Brown v. Nebr. Dept. of Correctional Svs.. et al
Filing
9
MEMORANDUM AND ORDER - IT IS THEREFORE ORDERED that: Plaintiff's claims seeking injunctive relief in connection with his psychological evaluation, or lack thereof, and his subsequent civil commitment are dismissed. All claims against Defendan ts Nebraska Department of Corrections, Amanda Holmgreen, and Stephanie Bruhn are dismissed. As to Defendant Paul Rodriguez, Plaintiff's claims under 42 U.S.C. §1983 for damages based on the alleged violation of his due process rights unde r the Fourteenth Amendment, mental anguish, double jeopardy, and mental anguish are dismissed. Plaintiff shall have 30 days from the date of this Memorandum and Order to file an amended complaint to: (1) state whether his Eighth Amendment claim is against Rodriguez in his official or individual capacity, and (2) sufficiently allege a claim against Rodriguez. Failure to file an amended complaint will result in dismissal of this matter without prejudice and without further notice. The clerk's office is directed to set a pro se case management deadline in this matter: July 23, 2014: Check for amended complaint. Ordered by Senior Judge Richard G. Kopf. (Copy mailed to pro se party)(TCL )

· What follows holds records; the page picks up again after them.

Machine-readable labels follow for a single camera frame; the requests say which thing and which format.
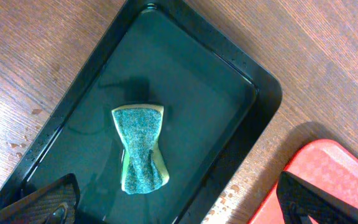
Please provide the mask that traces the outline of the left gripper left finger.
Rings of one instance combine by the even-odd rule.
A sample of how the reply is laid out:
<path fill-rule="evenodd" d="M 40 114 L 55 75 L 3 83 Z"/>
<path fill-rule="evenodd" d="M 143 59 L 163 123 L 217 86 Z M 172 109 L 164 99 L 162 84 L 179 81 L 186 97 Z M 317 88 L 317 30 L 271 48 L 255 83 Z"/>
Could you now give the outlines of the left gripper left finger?
<path fill-rule="evenodd" d="M 67 174 L 1 209 L 0 223 L 74 223 L 79 201 L 76 177 Z"/>

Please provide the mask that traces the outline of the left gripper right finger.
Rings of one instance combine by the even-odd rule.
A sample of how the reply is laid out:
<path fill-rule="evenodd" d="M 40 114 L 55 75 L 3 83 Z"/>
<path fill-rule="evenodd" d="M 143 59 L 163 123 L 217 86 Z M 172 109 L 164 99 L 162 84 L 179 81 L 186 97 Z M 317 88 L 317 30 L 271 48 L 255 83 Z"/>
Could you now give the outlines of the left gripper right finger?
<path fill-rule="evenodd" d="M 358 224 L 358 208 L 290 172 L 280 174 L 276 194 L 285 223 Z"/>

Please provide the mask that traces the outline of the green yellow sponge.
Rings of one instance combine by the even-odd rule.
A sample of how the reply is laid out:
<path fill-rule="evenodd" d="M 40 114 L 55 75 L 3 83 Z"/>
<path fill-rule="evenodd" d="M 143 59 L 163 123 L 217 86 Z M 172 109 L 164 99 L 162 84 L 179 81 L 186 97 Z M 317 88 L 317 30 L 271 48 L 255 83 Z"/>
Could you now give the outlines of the green yellow sponge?
<path fill-rule="evenodd" d="M 167 184 L 170 176 L 158 146 L 164 107 L 124 105 L 111 114 L 124 146 L 121 190 L 129 195 L 148 194 Z"/>

IN THE UNITED STATES DISTRICT COURT
FOR THE DISTRICT OF NEBRASKA
CORNELIUS BROWN,
Plaintiff,
V.
NEBRASKA DEPARTMENT OF
CORRECTIONAL SERVICES, et
al.,
Defendants.
)
)
)
)
)
)
)
)
)
)
)
4:14CV3071
MEMORANDUM
AND ORDER
Plaintiff filed his Complaint in this matter on April 2, 2014. (Filing No. 1).

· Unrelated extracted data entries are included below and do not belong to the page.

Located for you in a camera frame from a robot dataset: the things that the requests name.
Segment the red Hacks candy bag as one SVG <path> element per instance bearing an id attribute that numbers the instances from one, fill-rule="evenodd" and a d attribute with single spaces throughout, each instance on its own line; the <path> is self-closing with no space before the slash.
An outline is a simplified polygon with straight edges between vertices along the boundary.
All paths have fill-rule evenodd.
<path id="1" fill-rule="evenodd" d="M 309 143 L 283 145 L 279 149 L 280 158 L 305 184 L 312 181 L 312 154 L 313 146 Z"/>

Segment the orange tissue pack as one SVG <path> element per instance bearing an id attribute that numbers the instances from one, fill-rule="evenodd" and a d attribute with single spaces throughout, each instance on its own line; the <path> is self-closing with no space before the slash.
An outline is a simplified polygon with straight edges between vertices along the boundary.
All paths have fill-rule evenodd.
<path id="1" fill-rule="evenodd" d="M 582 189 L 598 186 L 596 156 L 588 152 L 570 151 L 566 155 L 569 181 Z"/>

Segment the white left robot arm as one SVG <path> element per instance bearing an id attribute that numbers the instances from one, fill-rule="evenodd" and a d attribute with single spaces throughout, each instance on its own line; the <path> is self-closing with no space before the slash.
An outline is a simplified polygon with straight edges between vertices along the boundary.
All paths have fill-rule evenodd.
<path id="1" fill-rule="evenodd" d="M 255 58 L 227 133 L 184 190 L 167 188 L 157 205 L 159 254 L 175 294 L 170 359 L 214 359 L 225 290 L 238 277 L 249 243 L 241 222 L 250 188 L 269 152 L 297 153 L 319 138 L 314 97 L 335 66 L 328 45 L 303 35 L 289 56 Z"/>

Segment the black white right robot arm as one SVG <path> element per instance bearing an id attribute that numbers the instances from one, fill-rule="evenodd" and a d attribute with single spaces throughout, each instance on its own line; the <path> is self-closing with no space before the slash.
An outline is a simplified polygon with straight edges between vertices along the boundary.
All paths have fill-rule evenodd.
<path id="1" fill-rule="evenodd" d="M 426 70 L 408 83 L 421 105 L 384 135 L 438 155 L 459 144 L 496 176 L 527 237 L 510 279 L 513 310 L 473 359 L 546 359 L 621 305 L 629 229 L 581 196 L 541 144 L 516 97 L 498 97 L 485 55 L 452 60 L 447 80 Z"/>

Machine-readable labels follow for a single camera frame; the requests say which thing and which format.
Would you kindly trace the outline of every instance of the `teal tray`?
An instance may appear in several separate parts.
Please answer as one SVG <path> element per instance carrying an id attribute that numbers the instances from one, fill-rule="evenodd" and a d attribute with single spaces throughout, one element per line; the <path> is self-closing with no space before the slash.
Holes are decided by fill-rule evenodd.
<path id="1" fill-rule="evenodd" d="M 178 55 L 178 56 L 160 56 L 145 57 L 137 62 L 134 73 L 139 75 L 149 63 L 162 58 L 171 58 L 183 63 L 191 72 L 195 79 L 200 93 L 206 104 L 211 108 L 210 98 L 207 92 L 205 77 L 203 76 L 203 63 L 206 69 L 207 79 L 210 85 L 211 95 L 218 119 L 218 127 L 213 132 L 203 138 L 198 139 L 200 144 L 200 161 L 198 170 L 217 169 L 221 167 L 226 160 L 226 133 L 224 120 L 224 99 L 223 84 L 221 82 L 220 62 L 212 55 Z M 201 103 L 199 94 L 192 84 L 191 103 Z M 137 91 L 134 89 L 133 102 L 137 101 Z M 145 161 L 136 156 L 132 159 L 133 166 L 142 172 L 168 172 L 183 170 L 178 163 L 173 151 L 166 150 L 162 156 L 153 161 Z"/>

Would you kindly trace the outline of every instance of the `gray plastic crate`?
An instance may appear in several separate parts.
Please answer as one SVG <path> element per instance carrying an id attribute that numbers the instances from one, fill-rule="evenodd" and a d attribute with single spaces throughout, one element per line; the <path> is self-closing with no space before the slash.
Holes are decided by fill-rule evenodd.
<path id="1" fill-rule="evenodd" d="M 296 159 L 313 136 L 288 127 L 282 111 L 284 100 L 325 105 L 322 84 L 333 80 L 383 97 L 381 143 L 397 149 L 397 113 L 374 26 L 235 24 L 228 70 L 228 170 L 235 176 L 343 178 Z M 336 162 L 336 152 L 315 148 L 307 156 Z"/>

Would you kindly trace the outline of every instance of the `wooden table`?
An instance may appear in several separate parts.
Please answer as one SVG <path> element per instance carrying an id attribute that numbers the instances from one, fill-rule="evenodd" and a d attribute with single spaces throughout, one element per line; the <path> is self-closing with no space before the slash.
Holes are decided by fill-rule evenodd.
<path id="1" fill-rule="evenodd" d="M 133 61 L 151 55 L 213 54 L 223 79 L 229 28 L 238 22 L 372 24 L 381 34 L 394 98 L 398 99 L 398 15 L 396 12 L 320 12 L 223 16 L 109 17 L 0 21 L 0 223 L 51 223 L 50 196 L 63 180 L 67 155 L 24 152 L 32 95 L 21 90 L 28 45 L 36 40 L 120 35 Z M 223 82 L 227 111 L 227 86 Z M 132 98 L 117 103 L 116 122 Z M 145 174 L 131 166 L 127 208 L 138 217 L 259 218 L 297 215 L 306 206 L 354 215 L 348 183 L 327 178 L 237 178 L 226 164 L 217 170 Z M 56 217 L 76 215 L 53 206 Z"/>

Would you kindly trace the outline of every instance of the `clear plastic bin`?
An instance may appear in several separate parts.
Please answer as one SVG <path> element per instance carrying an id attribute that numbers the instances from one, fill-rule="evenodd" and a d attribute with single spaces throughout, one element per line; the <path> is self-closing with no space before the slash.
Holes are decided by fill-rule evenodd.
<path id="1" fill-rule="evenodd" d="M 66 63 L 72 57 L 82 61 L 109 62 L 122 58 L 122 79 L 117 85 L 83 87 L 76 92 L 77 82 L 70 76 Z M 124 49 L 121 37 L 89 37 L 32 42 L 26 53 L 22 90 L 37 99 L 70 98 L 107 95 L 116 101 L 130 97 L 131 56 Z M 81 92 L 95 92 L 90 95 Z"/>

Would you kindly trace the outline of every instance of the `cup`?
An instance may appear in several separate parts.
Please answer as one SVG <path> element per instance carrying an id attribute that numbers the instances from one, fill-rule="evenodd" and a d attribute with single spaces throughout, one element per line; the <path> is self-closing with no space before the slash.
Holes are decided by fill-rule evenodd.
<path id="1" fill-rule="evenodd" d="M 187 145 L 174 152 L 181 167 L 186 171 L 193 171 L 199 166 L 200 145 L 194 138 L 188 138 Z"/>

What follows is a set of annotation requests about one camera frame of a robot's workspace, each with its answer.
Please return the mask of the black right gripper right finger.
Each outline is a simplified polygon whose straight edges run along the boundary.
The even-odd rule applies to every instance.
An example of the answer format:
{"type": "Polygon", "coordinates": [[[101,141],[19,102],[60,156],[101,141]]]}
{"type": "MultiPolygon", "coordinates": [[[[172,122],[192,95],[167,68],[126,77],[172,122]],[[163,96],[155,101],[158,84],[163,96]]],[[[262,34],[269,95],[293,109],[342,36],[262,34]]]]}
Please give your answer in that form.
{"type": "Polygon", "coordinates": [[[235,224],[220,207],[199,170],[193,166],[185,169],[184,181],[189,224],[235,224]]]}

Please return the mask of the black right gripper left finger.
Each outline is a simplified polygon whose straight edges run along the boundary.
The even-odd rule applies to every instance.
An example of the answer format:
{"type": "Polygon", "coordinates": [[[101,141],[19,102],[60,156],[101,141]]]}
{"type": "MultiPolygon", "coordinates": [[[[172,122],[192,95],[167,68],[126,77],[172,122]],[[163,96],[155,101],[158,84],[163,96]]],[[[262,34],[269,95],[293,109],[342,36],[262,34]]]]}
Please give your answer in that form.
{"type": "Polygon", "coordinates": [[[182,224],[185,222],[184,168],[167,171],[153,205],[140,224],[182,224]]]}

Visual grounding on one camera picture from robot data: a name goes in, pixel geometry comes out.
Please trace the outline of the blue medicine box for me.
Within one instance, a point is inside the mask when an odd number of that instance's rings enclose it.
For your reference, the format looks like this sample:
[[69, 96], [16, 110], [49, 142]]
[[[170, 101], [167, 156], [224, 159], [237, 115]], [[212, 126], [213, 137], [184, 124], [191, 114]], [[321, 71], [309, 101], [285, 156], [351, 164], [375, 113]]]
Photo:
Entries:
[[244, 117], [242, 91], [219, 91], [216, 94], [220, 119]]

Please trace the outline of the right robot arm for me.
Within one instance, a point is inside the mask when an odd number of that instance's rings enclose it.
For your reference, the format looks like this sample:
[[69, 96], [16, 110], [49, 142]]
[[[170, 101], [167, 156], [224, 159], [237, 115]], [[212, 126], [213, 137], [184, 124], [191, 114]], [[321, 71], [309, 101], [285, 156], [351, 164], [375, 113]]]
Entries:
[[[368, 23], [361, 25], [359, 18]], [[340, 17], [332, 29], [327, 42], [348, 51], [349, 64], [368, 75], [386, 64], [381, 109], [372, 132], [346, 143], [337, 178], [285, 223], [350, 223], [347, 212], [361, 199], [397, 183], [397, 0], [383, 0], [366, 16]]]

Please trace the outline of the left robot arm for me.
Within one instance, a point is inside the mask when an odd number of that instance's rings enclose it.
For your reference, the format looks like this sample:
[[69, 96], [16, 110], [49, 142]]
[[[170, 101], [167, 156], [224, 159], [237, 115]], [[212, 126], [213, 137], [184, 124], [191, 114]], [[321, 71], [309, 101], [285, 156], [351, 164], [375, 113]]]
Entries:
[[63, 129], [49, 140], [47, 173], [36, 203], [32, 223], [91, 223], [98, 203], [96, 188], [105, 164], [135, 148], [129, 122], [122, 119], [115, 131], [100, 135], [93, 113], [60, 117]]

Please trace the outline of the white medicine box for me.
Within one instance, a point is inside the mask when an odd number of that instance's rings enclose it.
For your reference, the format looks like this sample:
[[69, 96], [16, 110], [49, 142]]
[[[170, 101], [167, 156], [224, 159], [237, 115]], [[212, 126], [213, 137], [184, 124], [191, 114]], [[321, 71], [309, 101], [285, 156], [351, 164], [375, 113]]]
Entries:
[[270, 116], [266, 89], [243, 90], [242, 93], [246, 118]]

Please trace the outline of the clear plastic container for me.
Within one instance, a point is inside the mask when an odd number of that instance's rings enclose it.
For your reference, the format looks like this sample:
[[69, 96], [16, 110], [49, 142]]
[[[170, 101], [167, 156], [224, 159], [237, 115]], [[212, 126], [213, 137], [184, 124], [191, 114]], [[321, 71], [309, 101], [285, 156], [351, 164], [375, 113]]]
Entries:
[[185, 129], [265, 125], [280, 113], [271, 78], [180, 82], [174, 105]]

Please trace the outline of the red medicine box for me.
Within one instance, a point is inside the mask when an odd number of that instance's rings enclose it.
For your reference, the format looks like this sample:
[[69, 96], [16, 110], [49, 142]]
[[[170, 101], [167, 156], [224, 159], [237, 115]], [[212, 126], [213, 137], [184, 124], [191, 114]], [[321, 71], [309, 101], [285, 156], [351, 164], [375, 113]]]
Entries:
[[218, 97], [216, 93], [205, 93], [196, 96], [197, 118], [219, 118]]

The court has given Plaintiff leave to proceed in forma pauperis. (Filing No. 6.) The
court now conducts an initial review of the Complaint to determine whether summary
dismissal is appropriate under 28 U.S.C. §§ 1915(e)(2) and 1915A.
I. SUMMARY OF COMPLAINT
Plaintiff is currently incarcerated at the Norfolk Regional Center (“NRC”) in
Norfolk, Nebraska. (See Docket Sheet.) Prior to being civilly committed at the NRC,
Plaintiff was incarcerated at the Nebraska State Penitentiary (“NSP”). (Filing No. 1
at CM/ECF p. 2). He filed his Complaint against the Nebraska Department of
Correctional Services and three of its employees asserting various causes of action
related to his lack of access to a sex offender treatment program and his civil
commitment.
Plaintiff was incarcerated at the NSP from March 15, 2012, until November 8,
2014, after being convicted of third degree sexual assault. (Id. at CM/ECF p. 2.) On
March 21, 2012, Plaintiff applied for the Inpatient Healthy Living Program
(“IHeLP”), which is a treatment program for sex offenders. (Id. at CM/ECF p. 6.)

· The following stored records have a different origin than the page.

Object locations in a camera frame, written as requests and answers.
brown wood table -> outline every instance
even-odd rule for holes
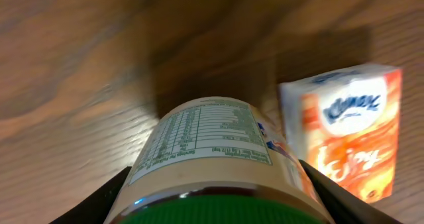
[[[208,95],[280,123],[276,84],[367,61],[403,71],[392,197],[424,223],[419,0],[0,0],[0,223],[47,223]]]

wooden surface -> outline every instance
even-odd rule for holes
[[[279,122],[276,84],[404,69],[392,197],[424,223],[419,0],[0,0],[0,223],[47,223],[131,165],[157,118],[222,95]]]

green lid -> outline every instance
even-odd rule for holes
[[[215,195],[179,198],[130,214],[122,224],[228,224],[324,222],[288,205],[255,197]]]

white label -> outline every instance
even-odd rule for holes
[[[357,133],[376,121],[386,100],[387,85],[383,77],[352,80],[342,88],[320,96],[321,120],[334,135]]]
[[[195,158],[243,158],[272,164],[247,104],[208,102],[160,121],[135,164],[130,185],[161,167]]]

wooden table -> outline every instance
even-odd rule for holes
[[[0,223],[47,223],[131,165],[175,106],[367,61],[404,69],[392,197],[424,223],[418,0],[1,0]]]

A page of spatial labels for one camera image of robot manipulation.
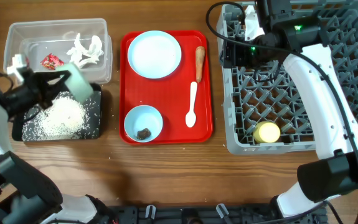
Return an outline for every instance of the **wooden table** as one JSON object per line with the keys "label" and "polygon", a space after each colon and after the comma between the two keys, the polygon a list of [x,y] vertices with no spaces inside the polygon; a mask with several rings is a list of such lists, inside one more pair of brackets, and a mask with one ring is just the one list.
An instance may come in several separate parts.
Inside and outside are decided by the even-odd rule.
{"label": "wooden table", "polygon": [[[16,154],[48,175],[62,193],[90,194],[108,205],[269,202],[296,182],[299,165],[317,160],[313,151],[276,156],[235,156],[228,152],[217,38],[205,24],[206,10],[215,1],[20,2],[24,1],[28,3],[0,3],[0,70],[13,22],[101,17],[107,21],[113,41],[113,74],[111,82],[102,86],[107,94],[99,139],[26,144],[12,141]],[[213,12],[212,24],[217,23],[219,13],[220,9]],[[136,30],[176,29],[197,29],[208,38],[214,133],[202,144],[129,146],[118,135],[120,41]],[[333,204],[346,223],[353,222],[358,191],[333,200]]]}

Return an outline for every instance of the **green indicator light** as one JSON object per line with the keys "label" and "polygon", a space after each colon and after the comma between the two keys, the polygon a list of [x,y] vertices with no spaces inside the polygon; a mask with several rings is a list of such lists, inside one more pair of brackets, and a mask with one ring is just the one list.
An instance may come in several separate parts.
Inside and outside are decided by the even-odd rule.
{"label": "green indicator light", "polygon": [[301,30],[301,29],[302,29],[302,25],[295,26],[295,30]]}

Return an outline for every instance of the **red wrapper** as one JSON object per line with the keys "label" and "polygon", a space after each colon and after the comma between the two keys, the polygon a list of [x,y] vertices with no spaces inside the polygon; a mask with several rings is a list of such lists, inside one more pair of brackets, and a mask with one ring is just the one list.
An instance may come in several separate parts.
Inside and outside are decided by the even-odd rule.
{"label": "red wrapper", "polygon": [[48,56],[46,56],[46,58],[43,59],[40,63],[49,70],[55,70],[57,66],[64,64],[63,61],[61,61],[57,56],[53,54],[49,54]]}

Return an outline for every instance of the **transparent container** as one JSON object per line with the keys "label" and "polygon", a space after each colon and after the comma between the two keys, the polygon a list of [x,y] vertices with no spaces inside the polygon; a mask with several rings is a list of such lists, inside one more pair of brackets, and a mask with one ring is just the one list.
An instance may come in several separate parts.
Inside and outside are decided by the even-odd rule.
{"label": "transparent container", "polygon": [[50,53],[68,63],[68,50],[80,33],[80,43],[88,49],[92,36],[103,42],[104,54],[97,64],[86,64],[83,75],[89,82],[108,83],[111,80],[112,44],[104,19],[67,19],[57,21],[17,22],[10,26],[4,49],[3,69],[11,64],[15,54],[25,54],[35,72],[48,71],[40,62]]}

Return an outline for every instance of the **gray dish rack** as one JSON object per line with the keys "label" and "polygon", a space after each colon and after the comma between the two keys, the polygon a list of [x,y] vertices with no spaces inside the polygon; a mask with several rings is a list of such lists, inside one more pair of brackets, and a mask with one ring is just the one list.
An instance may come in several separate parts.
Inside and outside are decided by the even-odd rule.
{"label": "gray dish rack", "polygon": [[[240,2],[243,7],[253,2]],[[291,1],[301,16],[318,16],[327,26],[335,71],[358,121],[358,0]],[[238,23],[240,9],[224,5],[217,31],[226,37],[245,37]],[[223,40],[218,38],[219,52]],[[257,73],[258,80],[272,78],[278,62]],[[224,121],[227,149],[232,154],[281,154],[314,150],[313,130],[302,100],[285,68],[270,82],[255,82],[253,70],[223,68]],[[258,144],[252,134],[260,121],[273,121],[281,129],[275,143]]]}

Defendant Paul Rodriguez (“Rodriguez”) informed Plaintiff IHeLP is a 2 to 3 year
program and based on Plaintiff’s tentative release date he would not have time to
complete the program and, therefore, would not be accepted into the program. (Id.)
However, Rodriguez noted that Plaintiff accepted the recommendation to enter IHeLP
and was “in compliance” with his “personalized plan.” (Id.)
As is mandated by Nebraska law, Plaintiff was required to submit to a
psychological evaluation prior to his release. Plaintiff alleges after three unsuccessful
attempts to evaluate him, Defendants Amanda Holmgreen (“Holmgreen”) and
Stephanie Bruhn (“Bruhn”) recommended Plaintiff be classified as a “dangerous
offender” and further recommended civil commitment. (Id. at CM/ECF pp. 2-3.)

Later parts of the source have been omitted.